Caro amigo Carlos Eduardo. Saudações! Deixo aqui minha mensagem de parabéns a você, que venceu a lei da gravidade e descobriu um tesouro da nossa História recente que é o cangaço, e investiu nela, inclusive culturalmente. Já nos conhecemos há uns 9 anos e minha admiração por você só tem aumentado. Faço minhas as suas colocações sempre muito acertadas a cerca do tema. Parabéns ao Kiko por mais uma excelente postagem.
Grande abraço
Leandro C. Fernandes

Antônio disse...

A iniciativa foi boa mas eh sempre bom deixar claro que a casa que foi reformada foi a da avó de Lampião e não a que ele nasceu. A que ele nasceu seria outra e no presente está em ruínas, ficando entre Floresta e Serra, lado direto da pista, depois de Nazaré (sentido Serra Talhada) na mesma estrada que leva a casa que eh administrada por Domá.
Antônio P. Ferraz
Floresta/PE

Anônimo disse...

Parabéns ao blog pela homenagem ao estimado Carlos Eduardo pela sua iniciativa em preservar este local que é muito importante para a história do cangaço.

Sr Antonio Ferraz o texto já está bem claro nas duas observações que você fez. Em nenhum trecho ele afirma ter sido a Passagem "O berço de Virgulino" E sim que foi "criado" talvez voce não tenha notado.

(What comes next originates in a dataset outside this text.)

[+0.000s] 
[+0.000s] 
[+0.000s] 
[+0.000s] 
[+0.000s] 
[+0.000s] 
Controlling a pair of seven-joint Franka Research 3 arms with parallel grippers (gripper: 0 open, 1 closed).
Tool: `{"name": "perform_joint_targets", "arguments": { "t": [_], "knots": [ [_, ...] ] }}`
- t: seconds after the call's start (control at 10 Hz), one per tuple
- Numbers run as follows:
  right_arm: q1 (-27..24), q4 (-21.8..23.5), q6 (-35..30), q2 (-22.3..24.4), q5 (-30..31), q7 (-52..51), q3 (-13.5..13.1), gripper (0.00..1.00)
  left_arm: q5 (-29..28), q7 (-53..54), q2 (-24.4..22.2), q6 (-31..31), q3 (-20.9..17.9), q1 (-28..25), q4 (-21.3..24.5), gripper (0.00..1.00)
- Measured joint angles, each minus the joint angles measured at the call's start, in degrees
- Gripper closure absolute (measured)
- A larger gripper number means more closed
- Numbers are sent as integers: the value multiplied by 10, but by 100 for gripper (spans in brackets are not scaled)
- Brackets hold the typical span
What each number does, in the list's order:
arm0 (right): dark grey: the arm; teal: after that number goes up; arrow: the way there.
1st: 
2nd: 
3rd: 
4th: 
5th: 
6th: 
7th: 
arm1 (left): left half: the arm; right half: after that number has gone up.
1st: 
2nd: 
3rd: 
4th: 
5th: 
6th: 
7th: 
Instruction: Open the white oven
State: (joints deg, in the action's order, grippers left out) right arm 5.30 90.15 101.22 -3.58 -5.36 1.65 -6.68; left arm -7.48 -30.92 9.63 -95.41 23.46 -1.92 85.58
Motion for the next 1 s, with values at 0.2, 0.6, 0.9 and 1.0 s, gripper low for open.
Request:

Mario Augusto, seu conterraneo de Tacaratu Pernambuco Brasil

Anônimo disse...

Caro Kiko, Parabéns pela entrevista com meu amigo/irmão "Cangaceiro Carioca".
Conheci esse cabra nas ribeiras do São Francisco a mais de uma década e só tem aumentado a admiração que tenho por ele, um "cabra pra se tirar raça" como dizia o velho Lampião. Trocamos muitas idéias sobre esse tema que nos aproximou, viajamos incontáveis vezes por esse sertão e Eduardo sempre simpático, educado, um verdadeiro "gentil homem".
Parabén mais uma vez ao blog e ao entrevistado, que mostra com suas palavras e atitude o homem que é.
Obrigado.

Angelo Osmiro

Anônimo disse...

Acabo de ler a entrevista do parceiro Carlos Eduardo e fiquei muito feliz em vê-lo expor suas considerações acerca deste tema tão poelmico e instigante. Eduardo é parceiro de viagens de pesquisa cangaceira, onde praticamente todo ano (após 2001)a gente se enfurnava sertão adentro atrás de novas histórias. Viagens saudáveis com a boa companhia de Eduardo e Angelo Osmirio e mais alguns camaradas da SBEC.
Parabens Mano Eduardo, o Carioca gente fina e boa praça... esse cabra tem procedencia!